Their names are Bill and Marie Owen. I have a sister, Jane and a brother, Rhys. We moved around Wales and England, never staying very long in one place, until we stayed in Llandudno, North Wales for about three years. As I (the eldest in the family) started grammar school, my parents decided to move away from the coast where there were not many opportunities for work, and settled in Flixton, near Manchester. They stayed there for six years.
I completed ‘O’ levels in 1958 and went to a Commercial College in Manchester, where I did shorthand and typing, and business studies. My first job was with the Daily Express in Manchester where I was a junior secretary. About that time I met the man whom I later married.

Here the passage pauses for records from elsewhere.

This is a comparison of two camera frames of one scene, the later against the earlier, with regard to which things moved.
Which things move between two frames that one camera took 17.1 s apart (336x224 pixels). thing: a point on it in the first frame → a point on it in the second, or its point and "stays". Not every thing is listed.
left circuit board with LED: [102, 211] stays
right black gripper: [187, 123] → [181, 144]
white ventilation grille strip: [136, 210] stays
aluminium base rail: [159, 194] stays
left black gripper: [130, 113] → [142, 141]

We were married in Aden in 1961. Quite an usual event. (My parents visited the church when they emigrated to Australia as they came through the Suez Canal, and the boat stopped in Aden en route to Australia.) We spent 19 months in Aden. It was a wonderful experience for a girl from a big city. Gave me many insights into world events and how the British Empire fitted in! I worked for the government on the talks which resulted in the Colony of Aden becoming a state.
In the years between 1963 and 1966 I had three boys. We did postings in Biggin Hill, Kent, and Stafford. In 1968 we were posted to Germany and spent three years there on two bases, Rheindahlen, and Wildenrath.
My parents and sister and brother came to Australia in 1965. It was always a wish to join them as soon as possible. But first we had to complete a period of service with the RAF. The main reason to coming to Australia was the weather! The time spent abroad as a result of my husband’s service with the RAF spoiled me, and I got used to the sunny weather, particularly in Aden. I never settled back into the cool climate in UK.
At the end of the posting in Germany, I packed up the family belongings. This was November 1970. We returned to UK briefly, then on 10 December 1970, my husband and three boys, Steve, Richard and Brian boarded the Fairsea in Southampton.
Note: The Fairsea had seen service previously as a troop ship, I think the Oxfordshire. Co-incidentally my husband was taken to Aden for a posting with the RAF on board the Oxfordshire. The Fairsea later went on to be a ‘fun ship’ along with the Fairsky in the waters around Australia.
Conditions on board were OK, although the women were expected to have all the children in their cabin while the men shared, and got out of bedtime duties. Not in my family though!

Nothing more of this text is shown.